Exploring Amazon Athena

Ahmedabdullah
Red Buffer
Published in
6 min readDec 24, 2021

If you are working in the domain of machine learning in the current era, at the majority of organizations it is considered a huge plus to have knowledge of cloud services. This can also your life easier. As long as you are working on Computer Vision or basic Machine Learning tasks with a small dataset, life’s good, but as soon as the data on which your ML or Data Science algorithms have to perform increases in size, things get a bit complicated. We will discuss one of the tools that can help you with big data situations.

Amazon Athena is an interactive query service that makes it easy to analyze data directly in Amazon Simple Storage Service (Amazon S3) using standard SQL. With a few actions in the AWS Management Console, you can point Athena at your data stored in Amazon S3 and begin using standard SQL to run ad-hoc queries and get results in seconds.

Explaining the Dilemma

Let's say for example you have a dataset of 30 to 40 MB in your favorite format, CSV, on which you have to run some basic analytics. Life’s good because we can simply read a CSV into a Jupyter notebook and perform our analysis.

Now let’s increase the size of data from some a few MBs to around 50–100 GB. The most common option we have is either reading the CSV in chunks (because we cannot load a file of this size directly into our memory) either using pandas or we can use Dask library for this very task, breaking down our analytics pipeline to cater the situation and life once again is good.

Let’s take the problem a step further where we have around 400 to 500 GB of data. The majority of us will design a very efficient database and most probably dump the data into a relational database, query the data from the database and use it to derive our results. We can say that life is still good.

Now let’s consider a situation where the data is around 2 to 3 TB. Reading the CSV or data directly or even using pandas or Dask is out of the question here. The databases, at this point, start getting slow and so do the queries and you’ll be focusing more on optimizing the database and relations instead of the core analytics.
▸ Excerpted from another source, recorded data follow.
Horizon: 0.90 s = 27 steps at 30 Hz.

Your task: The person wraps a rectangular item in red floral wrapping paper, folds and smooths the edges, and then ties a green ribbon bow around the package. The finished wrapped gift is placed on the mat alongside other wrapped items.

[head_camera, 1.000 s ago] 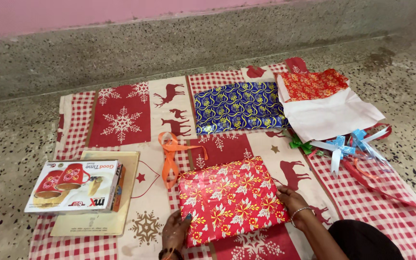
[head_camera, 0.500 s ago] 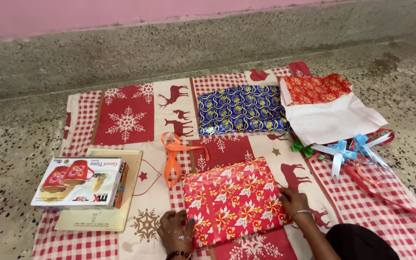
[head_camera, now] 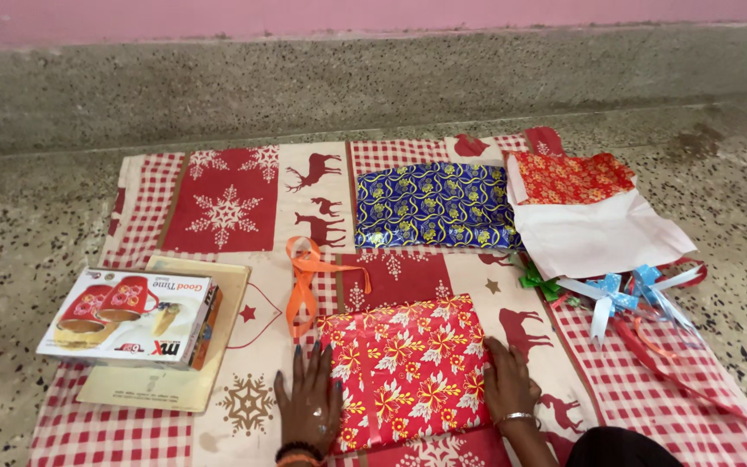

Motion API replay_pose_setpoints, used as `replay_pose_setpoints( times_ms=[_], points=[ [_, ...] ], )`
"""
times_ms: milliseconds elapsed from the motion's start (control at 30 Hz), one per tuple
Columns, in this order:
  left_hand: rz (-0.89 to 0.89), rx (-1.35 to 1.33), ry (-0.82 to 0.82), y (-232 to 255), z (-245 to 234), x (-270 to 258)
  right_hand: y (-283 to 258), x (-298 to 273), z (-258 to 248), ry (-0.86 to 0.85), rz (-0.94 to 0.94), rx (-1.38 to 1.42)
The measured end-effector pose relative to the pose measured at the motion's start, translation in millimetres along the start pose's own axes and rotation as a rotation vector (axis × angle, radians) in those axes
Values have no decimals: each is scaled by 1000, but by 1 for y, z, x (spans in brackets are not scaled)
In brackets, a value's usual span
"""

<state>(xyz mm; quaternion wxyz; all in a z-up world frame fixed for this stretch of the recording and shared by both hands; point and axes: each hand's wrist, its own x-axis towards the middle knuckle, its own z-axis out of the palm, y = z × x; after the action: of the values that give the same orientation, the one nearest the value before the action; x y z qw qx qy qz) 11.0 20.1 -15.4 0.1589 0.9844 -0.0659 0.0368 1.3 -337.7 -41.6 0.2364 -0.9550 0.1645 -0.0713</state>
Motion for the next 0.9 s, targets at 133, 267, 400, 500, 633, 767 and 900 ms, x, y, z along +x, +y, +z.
replay_pose_setpoints(
  times_ms=[133,267,400,500,633,767,900],
  points=[
    [81,-26,-20,-14,-7,11,-29,-5,-16,43,-138,-136],
    [112,-34,58,-14,-6,14,-80,-16,-1,-50,-410,-63],
    [24,-19,-122,-15,-9,15,-135,-11,29,-123,-688,-65],
    [88,-42,14,-17,-7,13,-158,17,41,-164,-708,-30],
    [129,-12,49,-19,-5,16,-179,40,45,-190,-634,64],
    [134,-18,97,-19,-1,12,-188,35,45,-83,-655,78],
    [128,-27,67,-20,-2,12,-190,35,45,-72,-662,86]
  ],
)
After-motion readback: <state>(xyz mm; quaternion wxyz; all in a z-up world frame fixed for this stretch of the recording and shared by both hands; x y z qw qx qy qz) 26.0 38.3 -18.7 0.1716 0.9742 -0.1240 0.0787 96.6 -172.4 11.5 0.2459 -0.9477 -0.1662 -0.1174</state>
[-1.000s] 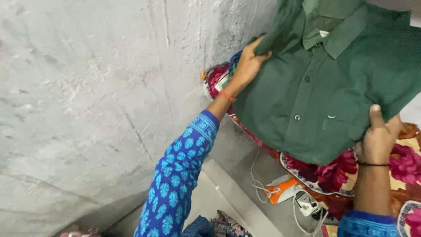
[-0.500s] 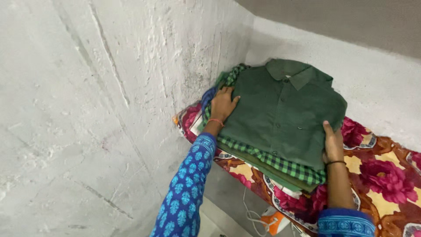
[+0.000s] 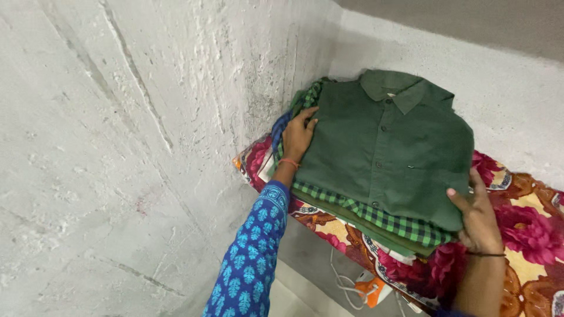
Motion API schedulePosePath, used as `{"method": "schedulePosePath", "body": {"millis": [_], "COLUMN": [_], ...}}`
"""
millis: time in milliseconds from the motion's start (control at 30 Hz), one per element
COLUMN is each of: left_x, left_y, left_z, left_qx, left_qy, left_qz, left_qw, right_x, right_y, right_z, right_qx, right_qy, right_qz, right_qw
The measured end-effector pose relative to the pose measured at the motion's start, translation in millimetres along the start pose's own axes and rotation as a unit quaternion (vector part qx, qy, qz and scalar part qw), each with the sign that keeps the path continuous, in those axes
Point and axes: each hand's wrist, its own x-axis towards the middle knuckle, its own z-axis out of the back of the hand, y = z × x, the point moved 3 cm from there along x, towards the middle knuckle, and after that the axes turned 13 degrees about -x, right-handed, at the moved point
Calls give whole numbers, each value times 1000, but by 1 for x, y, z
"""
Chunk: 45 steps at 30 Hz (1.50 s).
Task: The person folds several shirts and a t-shirt one by one on a bed with a floral sheet. They smooth each item and stack them neatly on the side of the bed.
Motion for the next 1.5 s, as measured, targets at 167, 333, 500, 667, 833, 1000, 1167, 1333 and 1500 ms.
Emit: {"method": "schedulePosePath", "body": {"millis": [167, 333, 500, 667, 833, 1000, 1167, 1333, 1500], "left_x": [2, -2, -3, -6, -8, -21, -46, -20, -8], "left_y": [12, 7, -7, -12, -4, -14, -49, -60, -62], "left_z": [3, 3, 7, 8, 9, 15, 29, 49, 37], "left_qx": [-66, 5, 16, 32, -26, 48, 151, 200, 406], "left_qy": [-14, -4, 1, 5, -45, 11, 103, 117, 183], "left_qz": [40, -14, -16, 44, -104, -31, -11, 19, 62], "left_qw": [997, 1000, 1000, 999, 993, 998, 983, 973, 893], "right_x": [-30, -49, -63, -58, -54, -55, -57, -55, -50], "right_y": [-29, -40, -4, 12, -6, -2, -3, 3, 21], "right_z": [-6, -8, 3, -77, -136, -129, -135, -133, -114], "right_qx": [69, -103, -321, -425, -581, -549, -535, -430, -442], "right_qy": [-22, -40, -138, -26, -47, -31, -56, -32, 92], "right_qz": [24, 90, 131, 330, 297, 323, 286, 252, 245], "right_qw": [997, 990, 928, 843, 756, 770, 793, 866, 858]}}
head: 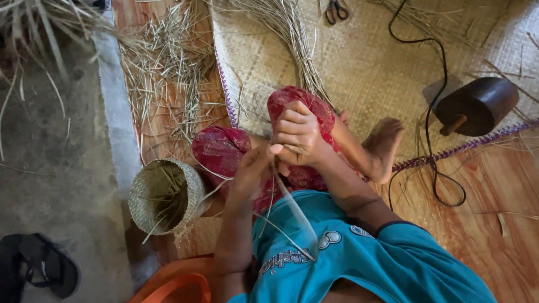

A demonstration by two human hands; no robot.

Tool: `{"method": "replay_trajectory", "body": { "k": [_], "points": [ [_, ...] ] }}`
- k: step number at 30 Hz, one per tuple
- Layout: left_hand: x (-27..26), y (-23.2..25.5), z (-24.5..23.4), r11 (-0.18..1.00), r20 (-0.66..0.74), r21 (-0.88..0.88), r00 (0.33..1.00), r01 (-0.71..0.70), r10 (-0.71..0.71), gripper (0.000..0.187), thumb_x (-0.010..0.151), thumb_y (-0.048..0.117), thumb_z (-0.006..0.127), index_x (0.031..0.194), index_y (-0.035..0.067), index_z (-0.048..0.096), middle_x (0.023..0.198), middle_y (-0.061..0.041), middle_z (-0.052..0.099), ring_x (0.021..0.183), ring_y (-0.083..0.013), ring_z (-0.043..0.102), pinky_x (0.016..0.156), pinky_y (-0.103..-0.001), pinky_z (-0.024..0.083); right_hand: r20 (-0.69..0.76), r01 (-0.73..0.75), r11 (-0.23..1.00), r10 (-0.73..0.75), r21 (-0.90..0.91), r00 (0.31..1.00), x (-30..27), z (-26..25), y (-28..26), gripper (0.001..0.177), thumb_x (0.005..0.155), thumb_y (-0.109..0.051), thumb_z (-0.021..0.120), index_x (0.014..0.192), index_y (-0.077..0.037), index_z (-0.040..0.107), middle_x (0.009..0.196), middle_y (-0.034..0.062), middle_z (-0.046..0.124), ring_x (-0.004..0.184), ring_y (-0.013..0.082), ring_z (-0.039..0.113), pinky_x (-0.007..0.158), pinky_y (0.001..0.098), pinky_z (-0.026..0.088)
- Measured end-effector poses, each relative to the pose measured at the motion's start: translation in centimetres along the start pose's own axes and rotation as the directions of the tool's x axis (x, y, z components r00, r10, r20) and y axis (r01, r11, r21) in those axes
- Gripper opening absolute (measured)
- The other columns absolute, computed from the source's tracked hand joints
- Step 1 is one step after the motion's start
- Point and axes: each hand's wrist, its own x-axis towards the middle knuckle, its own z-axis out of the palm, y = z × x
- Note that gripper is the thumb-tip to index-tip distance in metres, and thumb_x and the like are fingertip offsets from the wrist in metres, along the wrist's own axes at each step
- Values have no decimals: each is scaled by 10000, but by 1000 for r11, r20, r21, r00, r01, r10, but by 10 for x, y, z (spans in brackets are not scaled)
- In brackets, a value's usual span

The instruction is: Preparing natural fibers for weaving by stripping and sorting individual strands from a bundle using hands and a small wooden tool.

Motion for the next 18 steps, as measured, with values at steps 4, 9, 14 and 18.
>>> {"method": "replay_trajectory", "body": {
  "k": [4, 9, 14, 18],
  "points": [
    [7, -6, -8, 919, 115, -341, 979, 197, -167, 211, 1049, 226, 579, 913, 65, 593, 799, -120, 648, 725, -257, 686, 752, -483, 605, -1, 0, 1000, 0, 30, 1000, 5, -4, -2, 507, 1079, -363, 527, 635, -135, 619, 667, 26, 540, 602, 231, 556, 697, 417, 485],
    [13, -32, -1, 879, 161, -442, 979, 181, -122, 236, 1042, 226, 587, 920, 29, 631, 822, -108, 585, 720, -199, 603, 777, -463, 578, -29, 26, 998, -25, 56, 999, 6, -7, 2, 547, 1102, -366, 488, 629, -114, 600, 646, 50, 526, 578, 243, 539, 692, 425, 478],
    [18, -35, 15, 830, 179, -509, 972, 226, -154, 203, 1040, 269, 603, 935, 97, 625, 802, 14, 585, 689, -131, 584, 780, -430, 575, -52, 91, 995, -89, 47, 995, -4, -7, 15, 548, 1108, -334, 470, 641, -100, 632, 641, 59, 537, 565, 248, 535, 684, 430, 471],
    [14, -39, 25, 840, 180, -513, 979, 175, -93, 261, 1054, 224, 571, 848, 66, 592, 716, 5, 532, 662, -96, 553, 780, -371, 606, -13, 19, 996, -18, 82, 1000, -7, -10, 24, 490, 1090, -220, 513, 628, -87, 605, 632, 79, 540, 549, 281, 528, 683, 447, 454]
  ]
}}
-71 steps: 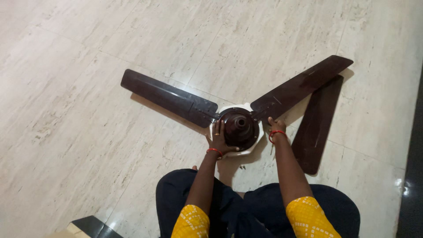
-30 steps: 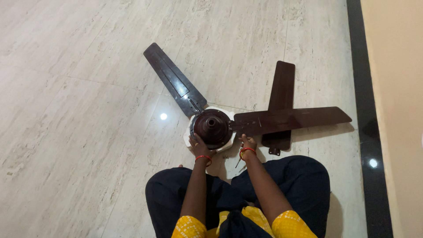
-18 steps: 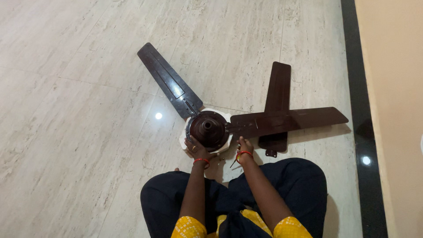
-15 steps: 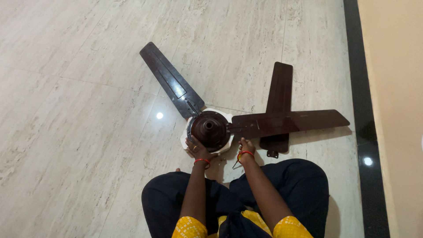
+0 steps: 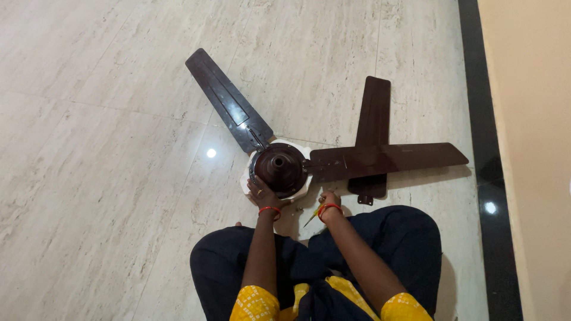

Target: The person sits on the floor and uses a screwdriver to loosen and remove the screws holding the blades to the motor housing of an electric fan. They remove one blade, then continue to loosen the remaining blades.

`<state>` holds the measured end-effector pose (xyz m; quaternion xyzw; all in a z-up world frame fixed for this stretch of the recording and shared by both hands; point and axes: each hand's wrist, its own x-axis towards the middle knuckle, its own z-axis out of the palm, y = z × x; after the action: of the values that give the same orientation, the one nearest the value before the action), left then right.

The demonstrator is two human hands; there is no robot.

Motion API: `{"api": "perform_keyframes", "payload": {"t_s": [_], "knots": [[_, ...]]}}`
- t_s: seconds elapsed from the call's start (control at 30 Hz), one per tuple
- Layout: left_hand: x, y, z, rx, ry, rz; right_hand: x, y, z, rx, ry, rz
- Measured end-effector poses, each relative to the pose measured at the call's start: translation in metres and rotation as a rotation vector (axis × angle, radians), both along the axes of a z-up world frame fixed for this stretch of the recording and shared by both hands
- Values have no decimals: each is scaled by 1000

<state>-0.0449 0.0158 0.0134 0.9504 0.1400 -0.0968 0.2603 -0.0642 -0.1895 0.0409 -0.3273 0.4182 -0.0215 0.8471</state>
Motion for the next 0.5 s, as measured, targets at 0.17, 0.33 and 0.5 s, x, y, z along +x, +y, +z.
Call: {"api": "perform_keyframes", "payload": {"t_s": [0.17,0.33,0.5], "knots": [[5,2,-9,-12,9,10,28,-41,27,-77,-267,179],[8,4,-26,10,-27,7,45,-82,77,-771,-665,430],[9,2,-22,33,6,7,33,-77,100,-1112,-566,454]]}}
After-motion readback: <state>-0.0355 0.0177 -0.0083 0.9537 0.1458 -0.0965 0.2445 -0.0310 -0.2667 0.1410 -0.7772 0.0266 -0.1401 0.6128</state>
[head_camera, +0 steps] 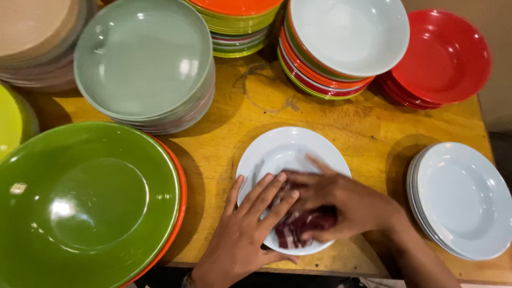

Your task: The person wipes plates and bowls with a cloth one by one, turning each dish over to wipe both sides before placing it onto a stack.

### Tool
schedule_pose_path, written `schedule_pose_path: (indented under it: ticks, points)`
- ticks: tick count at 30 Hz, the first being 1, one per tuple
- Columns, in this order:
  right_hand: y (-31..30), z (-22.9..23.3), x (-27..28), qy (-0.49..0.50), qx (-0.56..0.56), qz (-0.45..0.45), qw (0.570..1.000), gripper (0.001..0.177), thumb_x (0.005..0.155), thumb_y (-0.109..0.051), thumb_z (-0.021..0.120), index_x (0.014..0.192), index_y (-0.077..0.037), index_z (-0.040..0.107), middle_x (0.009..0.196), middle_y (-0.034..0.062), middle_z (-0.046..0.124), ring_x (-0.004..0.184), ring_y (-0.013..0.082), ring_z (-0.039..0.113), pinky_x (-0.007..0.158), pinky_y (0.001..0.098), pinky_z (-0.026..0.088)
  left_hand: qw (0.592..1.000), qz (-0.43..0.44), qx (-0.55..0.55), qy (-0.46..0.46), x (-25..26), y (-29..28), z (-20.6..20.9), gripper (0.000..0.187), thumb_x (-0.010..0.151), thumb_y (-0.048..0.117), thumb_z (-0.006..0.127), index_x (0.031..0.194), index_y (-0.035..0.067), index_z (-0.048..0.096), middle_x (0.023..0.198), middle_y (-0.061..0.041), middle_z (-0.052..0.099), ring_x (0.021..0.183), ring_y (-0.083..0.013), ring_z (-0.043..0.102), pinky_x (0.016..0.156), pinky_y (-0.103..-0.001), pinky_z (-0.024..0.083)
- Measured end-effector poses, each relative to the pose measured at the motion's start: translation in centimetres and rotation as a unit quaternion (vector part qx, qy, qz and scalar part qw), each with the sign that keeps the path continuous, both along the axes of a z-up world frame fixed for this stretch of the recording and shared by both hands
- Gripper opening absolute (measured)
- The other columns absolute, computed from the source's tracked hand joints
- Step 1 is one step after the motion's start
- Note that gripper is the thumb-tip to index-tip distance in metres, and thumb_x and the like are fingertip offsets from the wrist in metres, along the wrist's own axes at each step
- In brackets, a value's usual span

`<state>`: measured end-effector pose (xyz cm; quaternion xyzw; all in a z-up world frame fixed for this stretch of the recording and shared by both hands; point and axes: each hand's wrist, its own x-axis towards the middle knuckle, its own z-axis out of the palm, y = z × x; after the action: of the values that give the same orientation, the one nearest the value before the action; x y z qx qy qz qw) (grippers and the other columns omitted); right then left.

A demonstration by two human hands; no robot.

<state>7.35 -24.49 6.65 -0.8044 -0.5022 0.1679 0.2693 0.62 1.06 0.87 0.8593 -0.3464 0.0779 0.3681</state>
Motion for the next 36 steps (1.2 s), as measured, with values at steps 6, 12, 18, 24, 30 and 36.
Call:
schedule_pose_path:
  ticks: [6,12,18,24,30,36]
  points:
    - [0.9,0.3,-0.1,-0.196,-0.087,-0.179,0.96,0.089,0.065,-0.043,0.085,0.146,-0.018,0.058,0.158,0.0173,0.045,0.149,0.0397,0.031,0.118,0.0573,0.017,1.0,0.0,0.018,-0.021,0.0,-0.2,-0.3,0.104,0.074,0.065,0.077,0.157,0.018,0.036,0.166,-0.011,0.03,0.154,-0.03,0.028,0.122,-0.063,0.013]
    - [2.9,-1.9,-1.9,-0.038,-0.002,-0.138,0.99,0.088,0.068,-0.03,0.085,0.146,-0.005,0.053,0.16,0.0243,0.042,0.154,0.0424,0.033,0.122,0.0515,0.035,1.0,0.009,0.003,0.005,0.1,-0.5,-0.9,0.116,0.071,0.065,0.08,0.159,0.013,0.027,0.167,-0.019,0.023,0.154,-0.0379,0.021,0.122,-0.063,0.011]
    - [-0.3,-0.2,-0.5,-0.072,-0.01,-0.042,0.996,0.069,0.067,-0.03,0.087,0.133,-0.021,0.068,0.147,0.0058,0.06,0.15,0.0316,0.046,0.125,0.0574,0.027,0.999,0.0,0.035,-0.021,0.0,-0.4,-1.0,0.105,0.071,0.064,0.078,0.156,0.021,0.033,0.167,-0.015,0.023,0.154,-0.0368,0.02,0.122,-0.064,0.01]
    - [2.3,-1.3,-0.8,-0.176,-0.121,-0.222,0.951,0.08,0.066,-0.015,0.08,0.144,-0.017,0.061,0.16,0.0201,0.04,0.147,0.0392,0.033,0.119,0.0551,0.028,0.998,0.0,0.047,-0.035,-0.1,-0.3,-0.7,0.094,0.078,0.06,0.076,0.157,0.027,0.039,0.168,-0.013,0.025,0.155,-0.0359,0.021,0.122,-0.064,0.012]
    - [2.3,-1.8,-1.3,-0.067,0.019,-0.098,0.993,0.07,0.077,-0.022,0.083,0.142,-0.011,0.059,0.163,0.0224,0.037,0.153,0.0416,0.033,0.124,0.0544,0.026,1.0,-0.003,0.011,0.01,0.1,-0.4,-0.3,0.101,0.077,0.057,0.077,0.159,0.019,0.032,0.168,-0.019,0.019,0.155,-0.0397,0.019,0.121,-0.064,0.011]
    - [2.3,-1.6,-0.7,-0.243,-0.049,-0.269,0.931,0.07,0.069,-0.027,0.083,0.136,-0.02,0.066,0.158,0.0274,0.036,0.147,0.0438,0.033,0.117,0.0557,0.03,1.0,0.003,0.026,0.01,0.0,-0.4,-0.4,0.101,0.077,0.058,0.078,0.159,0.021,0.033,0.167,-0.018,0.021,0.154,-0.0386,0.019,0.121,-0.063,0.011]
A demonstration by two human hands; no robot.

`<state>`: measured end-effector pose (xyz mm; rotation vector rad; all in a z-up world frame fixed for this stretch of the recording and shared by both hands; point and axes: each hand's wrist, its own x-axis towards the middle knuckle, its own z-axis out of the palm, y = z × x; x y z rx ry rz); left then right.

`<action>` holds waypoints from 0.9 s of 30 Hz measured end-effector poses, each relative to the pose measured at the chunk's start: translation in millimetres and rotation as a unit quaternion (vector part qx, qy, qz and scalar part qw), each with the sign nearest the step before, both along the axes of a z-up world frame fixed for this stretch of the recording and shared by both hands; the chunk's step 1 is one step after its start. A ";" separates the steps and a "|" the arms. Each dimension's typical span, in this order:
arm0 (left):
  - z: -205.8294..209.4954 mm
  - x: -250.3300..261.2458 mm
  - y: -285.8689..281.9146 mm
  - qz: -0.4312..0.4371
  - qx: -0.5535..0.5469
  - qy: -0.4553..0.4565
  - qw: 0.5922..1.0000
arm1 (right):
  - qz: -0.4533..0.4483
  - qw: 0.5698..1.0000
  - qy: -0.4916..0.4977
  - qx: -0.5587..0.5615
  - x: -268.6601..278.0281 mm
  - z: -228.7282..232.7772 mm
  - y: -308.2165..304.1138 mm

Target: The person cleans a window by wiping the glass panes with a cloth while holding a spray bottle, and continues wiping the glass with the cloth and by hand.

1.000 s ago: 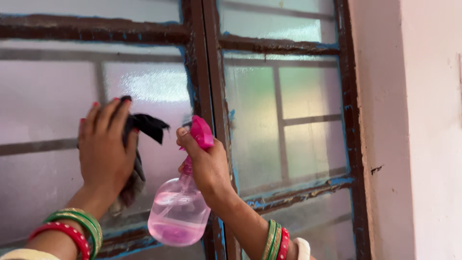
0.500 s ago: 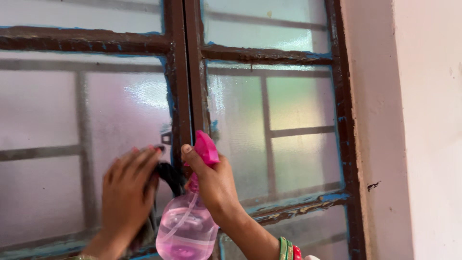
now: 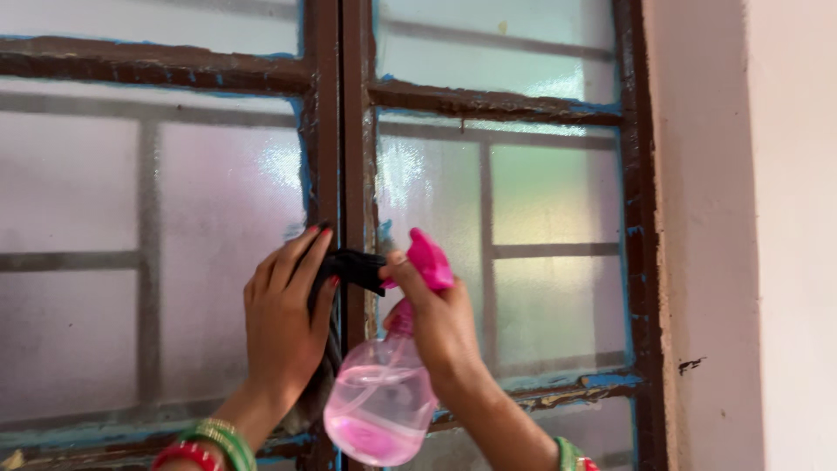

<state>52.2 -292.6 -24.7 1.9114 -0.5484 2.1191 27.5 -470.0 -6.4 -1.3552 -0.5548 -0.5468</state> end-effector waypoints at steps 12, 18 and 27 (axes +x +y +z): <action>48.7 13.8 -0.4 0.053 0.031 -0.029 0.998 | -0.019 0.996 -0.044 0.071 12.8 15.6 -11.6; 18.0 0.9 6.4 0.058 0.115 -0.006 0.992 | -0.013 0.997 -0.019 0.071 20.8 -4.2 -6.6; 74.9 10.5 -7.4 0.090 0.055 -0.020 0.994 | 0.020 0.998 -0.049 0.016 18.7 24.5 2.0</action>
Not to mention the time being spent in building a pipeline to dump the data into the databases. Even if you get a database you’ll still be spending much time optimizing queries to get relevant subsets.

This is where Athena comes into play. We’ll get into the details later on but the gist of it is that we no longer need to care about how much data is present or what schema we use, or even which database we use. It is as simple as dumping all of your data in form of a CSV onto our all time favorite cloud data storage i.e s3. Then we run a crawler from another AWS service known as Glue. What this crawler does is that it crawls through all the CSV files in a folder of a bucket and automatically creates a schema on the format of the CSV. And you’re done.

In your Athena console, you can now query the data the same way you would in a database using MySQL. Athena is incredibly fast compared to traditional databases or even RDS in some scenarios. One of the good things about this is that Athena creates and stores the result set in form of a CSV. So essentially you can also fetch that CSV if you want to do some analysis only on a certain subset of the entire data.

Another good thing about using Athena is that if there is a query which results in a very large result set, the next time you face the same situation you don’t have to run the query again because you can simply fetch the CSV generated from the last time which was actually stored on AWS s3 just by using the query id.

Getting hands-on with Athena

To get started create a new bucket in AWS S3. I suggest creating a new bucket so that you can use that bucket exclusively for trying out Athena. Though, you can use any existing bucket as well. Upload the file or CSV that has your data onto the s3 bucket that you just created.

With the file in S3, open up Amazon Athena. You’ll get an option to create a table on the Athena home page. It’ll look something similar to the screenshot below. I already have a few tables but as you can see from the screenshot, you have multiple options to create a table. In this tutorial, we’ll stick with the basics and select the “Create table from S3 bucket data” option.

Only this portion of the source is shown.